6) Le chanteur Corneille, s’était également engagé à l’une de vos campagnes en 2006? Le chanteur Corneille est devenu Ambassadeur pour la France et pour le Canada. Il nous appuie dans tous les témoignages que nous pouvons faire s’agissant des enfants. Ce qui importe, c’est d’avoir une voix qui puisse se faire entendre par les jeunes. Par ailleurs, son histoire personnelle touche également le drame du Rwanda.
7) Ismaël Beah l’ex enfant soldat du Sierra Leone est devenu porte parole du combat aussi ? S’agissant de la responsabilité des enfants soldats, qu’en pensez-vous ? Il a été nommé Ambassadeur Unicef International, il est particulièrement le porte-parole s’agissant des enfants soldats. Il vient d’ailleurs de publier un roman autobiographique « le Chemin parcouru » aux Etats-Unis qui a rencontré un très vif succès, près de 500 000 exemplaires aux Etats-Unis, il vient de paraître en France.
S’agissant de la responsabilité des enfants soldats et des enfants qui auraient commis des atrocités, nous considérons qu’ils sont avant tout victimes car ils sont pour la plupart, embrigadés contre leur gré et sous l’emprise de la drogue. Il n’y a pas de bourreaux ici, c’est très clair pour nous, ils ne devraient pas être en prison.

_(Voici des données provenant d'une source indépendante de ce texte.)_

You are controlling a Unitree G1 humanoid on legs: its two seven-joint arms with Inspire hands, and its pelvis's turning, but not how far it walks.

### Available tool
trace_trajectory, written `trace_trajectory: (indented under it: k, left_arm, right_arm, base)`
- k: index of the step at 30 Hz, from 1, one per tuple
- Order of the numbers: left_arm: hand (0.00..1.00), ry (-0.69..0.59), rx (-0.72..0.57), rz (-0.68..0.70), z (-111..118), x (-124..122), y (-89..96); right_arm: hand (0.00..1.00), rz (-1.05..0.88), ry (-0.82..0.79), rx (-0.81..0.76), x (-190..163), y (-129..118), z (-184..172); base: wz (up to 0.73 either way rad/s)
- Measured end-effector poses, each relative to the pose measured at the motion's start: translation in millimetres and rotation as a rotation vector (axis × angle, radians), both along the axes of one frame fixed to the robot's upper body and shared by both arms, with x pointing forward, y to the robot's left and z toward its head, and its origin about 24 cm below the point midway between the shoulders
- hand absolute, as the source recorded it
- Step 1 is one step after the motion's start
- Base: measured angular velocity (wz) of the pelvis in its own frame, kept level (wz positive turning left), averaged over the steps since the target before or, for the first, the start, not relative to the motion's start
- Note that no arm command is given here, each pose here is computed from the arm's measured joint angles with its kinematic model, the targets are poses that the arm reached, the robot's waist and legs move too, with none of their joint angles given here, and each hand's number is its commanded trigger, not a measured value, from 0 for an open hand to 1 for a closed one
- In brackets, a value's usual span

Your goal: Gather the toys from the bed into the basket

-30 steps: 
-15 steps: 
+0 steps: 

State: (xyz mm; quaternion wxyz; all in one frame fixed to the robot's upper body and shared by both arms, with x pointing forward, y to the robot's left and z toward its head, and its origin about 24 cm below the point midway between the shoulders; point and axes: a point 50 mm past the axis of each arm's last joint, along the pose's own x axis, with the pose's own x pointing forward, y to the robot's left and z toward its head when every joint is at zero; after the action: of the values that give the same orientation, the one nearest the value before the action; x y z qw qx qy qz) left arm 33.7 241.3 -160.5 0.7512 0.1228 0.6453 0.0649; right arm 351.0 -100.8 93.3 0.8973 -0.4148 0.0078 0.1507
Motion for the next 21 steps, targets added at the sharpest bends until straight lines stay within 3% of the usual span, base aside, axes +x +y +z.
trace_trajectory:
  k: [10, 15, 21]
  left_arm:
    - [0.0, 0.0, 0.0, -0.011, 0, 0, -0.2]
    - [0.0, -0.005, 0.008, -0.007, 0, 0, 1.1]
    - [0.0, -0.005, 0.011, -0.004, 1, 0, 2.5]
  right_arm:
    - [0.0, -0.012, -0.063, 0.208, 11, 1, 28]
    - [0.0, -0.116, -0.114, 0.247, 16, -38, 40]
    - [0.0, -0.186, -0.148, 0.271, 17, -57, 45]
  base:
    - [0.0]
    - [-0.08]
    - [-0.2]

8) Un dernier message ? Pour nous, à l’Unicef, il est important de préserver le capital qu’est l’enfant. Il faut qu’il puisse grandir et s’épanouir avec le maximum d’atouts et tout doit être fait en vue de protéger et de garantir son développement physique et psychologique. Pour cela, il faut que l’on parvienne à développer des solutions simples par ailleurs, en vue de permettre aux populations de se prendre en charge par elles mêmes.